--- What you will do ---
Print the first line of the material below and each line after it, exactly as written, ending with the line that contains "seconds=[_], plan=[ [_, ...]".

*** Provided material

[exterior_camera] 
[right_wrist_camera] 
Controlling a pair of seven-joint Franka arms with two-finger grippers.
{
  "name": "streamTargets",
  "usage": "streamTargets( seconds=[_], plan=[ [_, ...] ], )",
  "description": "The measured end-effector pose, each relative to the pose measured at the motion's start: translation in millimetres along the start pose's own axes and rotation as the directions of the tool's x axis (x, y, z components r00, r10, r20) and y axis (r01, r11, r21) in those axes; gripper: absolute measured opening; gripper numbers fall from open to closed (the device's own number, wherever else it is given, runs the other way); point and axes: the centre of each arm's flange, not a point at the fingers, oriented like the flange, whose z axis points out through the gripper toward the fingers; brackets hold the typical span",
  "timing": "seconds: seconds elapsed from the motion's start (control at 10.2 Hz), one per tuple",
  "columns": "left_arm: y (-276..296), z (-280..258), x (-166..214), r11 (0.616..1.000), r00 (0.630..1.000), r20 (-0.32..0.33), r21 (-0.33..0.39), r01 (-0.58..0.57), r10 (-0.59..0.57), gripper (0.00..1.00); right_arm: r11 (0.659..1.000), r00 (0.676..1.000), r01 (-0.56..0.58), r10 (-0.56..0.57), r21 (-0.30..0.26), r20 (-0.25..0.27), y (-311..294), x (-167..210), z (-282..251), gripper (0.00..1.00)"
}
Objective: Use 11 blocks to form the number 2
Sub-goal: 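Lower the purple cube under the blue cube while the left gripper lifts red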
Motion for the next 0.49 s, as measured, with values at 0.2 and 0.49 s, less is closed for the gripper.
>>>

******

--- Written response ---
[exterior_camera] 
[right_wrist_camera] 
Controlling a pair of seven-joint Franka arms with two-finger grippers.
{
  "name": "streamTargets",
  "usage": "streamTargets( seconds=[_], plan=[ [_, ...] ], )",

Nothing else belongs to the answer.